Outside of Poland, Bruno
Jasieński is a little known name, and I can imagine that inside of Poland he’s
probably an obscure name, although he has a street named after him, and an
annual “Brunonalia” literary festival is named after him, both in Klimontów. But
when you read his biography, let alone his works, it is amazing that he is not
more well known.
A Polish-Jew, he is
considered one of the founders of the Polish futurist movement and moved to
Paris in 1925, listing three reasons for leaving Poland; (1) he had graduated
from university and was due to serve twenty months of compulsory military
service, (2) he was being sued for alleged blasphemy during one of his poetry
readings, which could have resulted in a year or two in prison, and (3) he was
an unemployed literary graduate whole scandalous reputation scarcely promised
him work as a high-school teacher. Whilst there his novel Palę Paryż was serialised by the leftist L’Humanité newspaper in French as “Je Brûel Paris” (“I Burn Paris”),
the title reportedly being a rebuttable to Paul Morand’s pamphlet “Je Bruel Moscow”,
(“bruler” having the idiomatic meaning, to “travel through quickly”). Paul
Monard’s (who would later collaborate with the Nazis) pamphlet was a short anti-Semitic
and anti-Soviet ’s satire. The novel was quickly translated into Russian, where
the first edition of 140,000 copies sold out in a matter of days, prompting a
second edition of 220,000 copies. In 1929 the original Polish text was
published in Warsaw, but Jasieński was expelled from France for the novel and
importation of the book was forbidden on the grounds it “exuded blind and
stupid hatred for Western European culture”. Unable to be admitted to Belgium
or Luxumborg, Jasieński stayed in Frankfurt Germany until the extradition order
was withdrawn, only to return to France and be expelled again for communist
agitation.
Settling in Leningrad
in the USSR in 1929 he accepted Soviet citizenship, moving to Moscow in 1932. As
a strong supporter of Genrikh Yagoda’s political purges within the writers’

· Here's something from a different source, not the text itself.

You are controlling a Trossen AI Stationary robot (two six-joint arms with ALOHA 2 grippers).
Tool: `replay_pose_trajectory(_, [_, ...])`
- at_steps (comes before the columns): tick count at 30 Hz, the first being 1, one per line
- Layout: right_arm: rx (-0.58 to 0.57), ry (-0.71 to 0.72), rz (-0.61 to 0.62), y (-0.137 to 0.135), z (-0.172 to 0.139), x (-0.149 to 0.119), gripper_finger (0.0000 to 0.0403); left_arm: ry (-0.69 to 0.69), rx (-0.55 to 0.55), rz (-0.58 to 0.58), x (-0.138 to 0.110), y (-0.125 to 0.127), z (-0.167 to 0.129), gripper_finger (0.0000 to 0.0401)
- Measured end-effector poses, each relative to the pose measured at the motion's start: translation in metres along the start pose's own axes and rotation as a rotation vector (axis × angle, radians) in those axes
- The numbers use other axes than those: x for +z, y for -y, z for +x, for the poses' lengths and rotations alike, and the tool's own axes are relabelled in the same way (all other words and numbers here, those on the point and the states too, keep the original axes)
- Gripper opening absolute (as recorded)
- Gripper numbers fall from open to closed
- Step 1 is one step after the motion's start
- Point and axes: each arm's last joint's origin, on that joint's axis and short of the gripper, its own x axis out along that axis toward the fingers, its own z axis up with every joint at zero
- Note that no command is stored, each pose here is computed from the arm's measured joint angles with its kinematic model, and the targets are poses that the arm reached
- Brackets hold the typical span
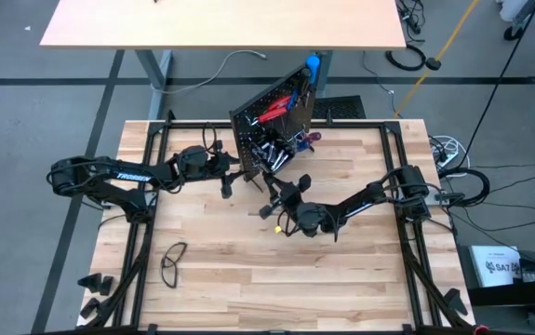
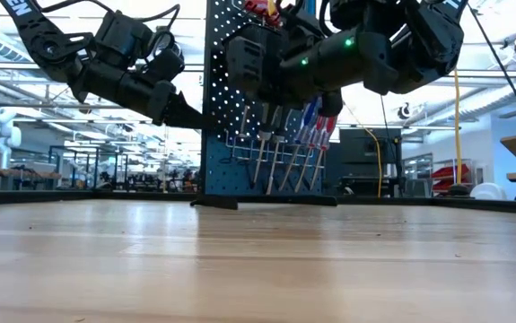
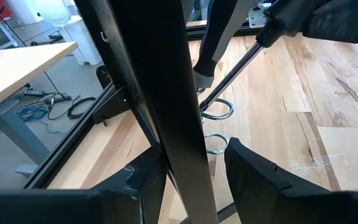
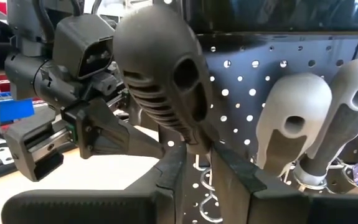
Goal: Hang tools onto peg board
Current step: Hang the black screwdriver on the pegboard
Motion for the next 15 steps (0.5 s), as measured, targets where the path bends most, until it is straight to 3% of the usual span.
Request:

community, Jasieński lost support when the Stalin appointed director of the Soviet’s
security and intelligence agency was himself arrested, charged with the crimes
of wrecking, espionage, Trotskyism and conspiracy, found guilty and shot. Jasieński’s
first wife, Klara Arem, who had had an affair with Yagoda, was also arrested,
sentenced to death and executed, as a result Jasieński was expelled from the
All-Union Communist Party (the Bolsheviks). He was fighting accusations of being
a Polish spy and an enemy of the people and was arrested on 31 July 1937, and
after being sentenced to 15 years in a labour camp he was instead executed on
17 September 1938. Surviving letters from his time in prison still remain, they
are written directly to Stalin, begging for clemency, and listing torture such
as fingernails being pulled out, teeth kicked in. Jasieński’s second wife, Anna
Berin, was arrested in 1939 and spent seventeen years in various Soveit gulags,
and his son was stripped of his identity and sent to an orphanage, but managed
to escape during World War II. After the war he went on to become a prominent
figure in Russia's criminal underworld. Eventually discovering his true
heritage, he took a Polish name and became active in various illegal
organizations in opposition to the Communist regime. He was killed in the
1970s.
This all reads like a
film script and although a lengthy introduction to a review of “I Burn Paris”
it is valuable information to understand the political and historical
motivations of the author.
Our opening chapter
tells of Pierre, one of many to lose his job in the period of economic decline,
he doesn’t receive the correct paperwork, cannot receive welfare and wanting to
buy his girlfriend a pair of slippers to wear to the ball he can’t as he has “exactly
three sous in his pocket”. He waits outside her home to explain his
predicament, but to add to his woes she doesn’t come home. It doesn’t take long
for the reader to realise that they’re in for a dark novel, an opening of
despair;
Somewhere far off, in some invisible tower, a clock struck two. Slowly,
like schoolboys who had learned their lessons by heart, the other towers
repeated it from above the pulpits of the rooftops. Then silence again. His
heavy eyelids fluttered clumsily like insects caught on flypaper, flapping
upward for a moment, only to drop once more. Somewhere on the faraway bumpy
pavement a first tentative cart began to rumble. Soon the garbage wagons would
appear. The naked, coarse cobblestones – the bald, scalped skulls of the masses
buried alive – would greet them with a long, clattering scream, passed from
mouth to mouth as far as imaginable down the endless length of the street.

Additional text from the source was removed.